Monday, August 24, 2015

(Photos) Part one: Abandoned homes in Detroit's Grixdale Farms neighborhood

The most blighted part of the Motor City I encountered during my fact finding trip to Detroit was the Grixdale Farms neighborhood. It's between the exclave suburb of Hamtramck and 7 Mile Road.


Pictured above are decaying Michigan bungalows. Unlike the Chicago brick version that I am much more familiar with, these houses, inspired by the late 19th and early 20th century Arts and Crafts Movement and Frank Lloyd Wright's Prairie School, were built mainly with wood. These houses were likely built in the 1920s--that decade was to Detroit what the 1990s were to Silicon Valley.


This ramshackle mess might be a Michigan bungalow too. Or a ranch home. The ailanthus trees growing inside of this house on McDougall Street don't seem to care.


When I was a boy I dreamed of a tree house. There are plenty Detroit-style tree houses throughout the Motor City--and they can be purchased cheaply. Although this one, which has been engulfed by mulberry and Siberian elm trees, is slated for demolition.


It looks like the more modest house on the right caught fire first--likely it was arson--and damaged the once stately two-story home on the left. I can imagine that a family with ten kids used to live in that one.


The porch roof on this green house collapsed.


In small towns old gas station structures are sometimes used as tourism offices. While there is much to see in Detroit--this one has not been converted as of yet.


My guess is that this was a Sunoco station. Sunoco still has a large presence in Detroit.


The door is open--actually there isn't one--at this home on Klinger Street with the satellite dish on the right. Let's walk in!


Just as I figured--no one is home.


Despite the clutter--this place is probably salvageable...


Although a new bath tub will be needed.

Once word gets out in Detroit that a home is vacant--the scavengers arrive.


This Dwyer Street dwelling is reverting to nature--and it has an ailanthus tree out front too.

2 comments:

C2 said...

I assume you are not aware you were in the Grixdale neighborhood and not Grixdale Farms? Based on the tone and skew of the few articles I've read on your blog I'm also assuming it doesn't really matter.

As hard as it is to hold on and try and rebuild from this city's devastation... on top of it there are perversion perpetuators like you. Glad you got your porn shots.

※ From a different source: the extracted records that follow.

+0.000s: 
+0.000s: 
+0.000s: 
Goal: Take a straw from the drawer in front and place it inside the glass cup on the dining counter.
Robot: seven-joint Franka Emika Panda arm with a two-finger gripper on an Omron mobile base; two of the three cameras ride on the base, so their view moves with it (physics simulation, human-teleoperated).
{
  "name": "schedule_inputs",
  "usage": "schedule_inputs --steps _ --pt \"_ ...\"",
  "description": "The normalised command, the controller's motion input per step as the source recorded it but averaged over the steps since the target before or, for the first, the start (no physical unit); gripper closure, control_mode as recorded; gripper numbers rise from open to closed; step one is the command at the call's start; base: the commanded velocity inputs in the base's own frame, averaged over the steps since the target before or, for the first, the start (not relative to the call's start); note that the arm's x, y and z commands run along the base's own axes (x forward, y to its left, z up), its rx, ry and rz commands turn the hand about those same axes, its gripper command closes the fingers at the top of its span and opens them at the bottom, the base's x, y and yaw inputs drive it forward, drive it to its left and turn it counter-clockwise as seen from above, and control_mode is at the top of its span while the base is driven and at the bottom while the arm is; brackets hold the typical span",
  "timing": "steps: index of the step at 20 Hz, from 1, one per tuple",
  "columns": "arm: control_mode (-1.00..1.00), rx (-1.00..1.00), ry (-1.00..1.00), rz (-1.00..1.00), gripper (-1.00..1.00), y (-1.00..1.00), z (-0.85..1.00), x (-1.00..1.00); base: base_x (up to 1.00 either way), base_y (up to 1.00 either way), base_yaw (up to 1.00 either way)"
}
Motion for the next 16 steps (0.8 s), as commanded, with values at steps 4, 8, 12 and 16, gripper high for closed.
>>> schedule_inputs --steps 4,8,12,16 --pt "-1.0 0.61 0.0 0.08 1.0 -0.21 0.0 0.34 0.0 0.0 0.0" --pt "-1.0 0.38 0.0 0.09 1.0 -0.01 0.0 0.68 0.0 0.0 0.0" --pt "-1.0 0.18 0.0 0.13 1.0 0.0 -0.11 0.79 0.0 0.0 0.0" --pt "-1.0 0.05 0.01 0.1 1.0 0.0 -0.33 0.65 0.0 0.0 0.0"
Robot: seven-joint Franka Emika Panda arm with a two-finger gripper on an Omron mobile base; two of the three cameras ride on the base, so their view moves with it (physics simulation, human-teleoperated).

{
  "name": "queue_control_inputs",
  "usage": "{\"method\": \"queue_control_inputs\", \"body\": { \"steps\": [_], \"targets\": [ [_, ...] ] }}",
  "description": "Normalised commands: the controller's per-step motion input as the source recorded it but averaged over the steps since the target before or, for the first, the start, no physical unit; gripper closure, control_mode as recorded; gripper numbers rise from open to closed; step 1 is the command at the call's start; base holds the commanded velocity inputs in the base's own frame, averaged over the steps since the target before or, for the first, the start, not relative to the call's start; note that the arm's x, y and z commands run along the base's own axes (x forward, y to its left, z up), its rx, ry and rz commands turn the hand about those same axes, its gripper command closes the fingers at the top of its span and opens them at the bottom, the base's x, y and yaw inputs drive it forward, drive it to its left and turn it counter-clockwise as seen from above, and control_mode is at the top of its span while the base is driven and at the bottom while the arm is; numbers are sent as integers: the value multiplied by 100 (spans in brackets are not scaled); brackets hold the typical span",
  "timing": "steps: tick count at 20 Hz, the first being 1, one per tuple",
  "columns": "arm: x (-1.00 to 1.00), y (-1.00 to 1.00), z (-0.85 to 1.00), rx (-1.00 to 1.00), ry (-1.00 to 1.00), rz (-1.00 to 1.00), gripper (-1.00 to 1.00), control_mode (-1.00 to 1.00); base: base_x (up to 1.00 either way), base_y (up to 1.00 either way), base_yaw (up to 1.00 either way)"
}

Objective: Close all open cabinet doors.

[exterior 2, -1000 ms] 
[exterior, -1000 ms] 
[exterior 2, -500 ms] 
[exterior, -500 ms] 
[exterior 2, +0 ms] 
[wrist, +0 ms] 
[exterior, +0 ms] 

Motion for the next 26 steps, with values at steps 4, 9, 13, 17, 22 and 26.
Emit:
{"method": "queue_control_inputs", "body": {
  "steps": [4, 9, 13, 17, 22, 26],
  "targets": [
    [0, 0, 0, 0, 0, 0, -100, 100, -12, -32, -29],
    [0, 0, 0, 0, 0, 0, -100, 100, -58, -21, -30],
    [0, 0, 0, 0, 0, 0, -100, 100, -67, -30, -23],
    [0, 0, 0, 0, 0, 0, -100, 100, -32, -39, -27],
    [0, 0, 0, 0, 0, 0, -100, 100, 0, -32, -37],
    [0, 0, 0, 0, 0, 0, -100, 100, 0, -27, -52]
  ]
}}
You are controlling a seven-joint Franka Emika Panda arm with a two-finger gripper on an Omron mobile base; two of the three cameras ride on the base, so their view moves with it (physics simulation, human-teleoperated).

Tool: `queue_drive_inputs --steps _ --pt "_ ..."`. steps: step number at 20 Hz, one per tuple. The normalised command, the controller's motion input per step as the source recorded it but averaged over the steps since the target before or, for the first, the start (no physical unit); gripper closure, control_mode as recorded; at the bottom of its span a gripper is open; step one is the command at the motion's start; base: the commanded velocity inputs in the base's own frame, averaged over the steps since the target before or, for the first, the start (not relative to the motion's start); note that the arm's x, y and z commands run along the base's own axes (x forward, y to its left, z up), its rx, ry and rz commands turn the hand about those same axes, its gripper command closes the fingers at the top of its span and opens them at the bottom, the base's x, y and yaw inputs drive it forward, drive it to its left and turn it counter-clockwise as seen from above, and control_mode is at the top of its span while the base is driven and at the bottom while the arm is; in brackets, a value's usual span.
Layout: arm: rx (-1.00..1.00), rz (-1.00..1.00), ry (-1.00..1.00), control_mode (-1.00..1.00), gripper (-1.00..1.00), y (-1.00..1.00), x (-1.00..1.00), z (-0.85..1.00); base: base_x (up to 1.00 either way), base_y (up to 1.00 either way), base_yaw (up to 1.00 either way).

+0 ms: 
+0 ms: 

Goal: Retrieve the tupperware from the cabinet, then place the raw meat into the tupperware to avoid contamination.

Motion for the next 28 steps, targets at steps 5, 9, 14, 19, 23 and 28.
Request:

However it is some comfort to know that for the rest of Internet Eternity this will prove (to those who care) you most likely don't know what your talking about on any given subject. Everything you publish will be seen as being suspect in accuracy and of a questionable slant.

Good Job.

Marathon Pundit said...

Kindly point out the difference--boundaries and the like, between Grixdale and Grixdale Farms for me. Oh, unlike Chicago, which is divided into 77 clearly demarcated neighborhoods, Detroit is not.

I've been hearing Detroit is on the rebound since the 1980s. Wrong. Outside of Midtown, New Center, Downtown, and Corktown, it's getting worse. People are leaving, not moving in. Houses are collapsing, not being built there. Is Dan Gilbert (Quicken Loans) building office space in Grixdale? Grixdale Farms? Delray? No.

Let's say you have a malignant tumor. Calling it something else or ignoring it won't make it go away. Sorry, the truth hurts.

In Chicago something similar is happening right. Mayor Rahm Emanuel is touting the return of the NFL Draft to Chicago next week and the possible construction of the George Lucas Museum on the lakefront while much of the rest of the city rots. Detroit Mayor Coleman Young had his People Mover in the 1980s and Roman Gribbs and Henry Ford II pushed the RenCen in the 1970s. Neither slowed the decline and fall.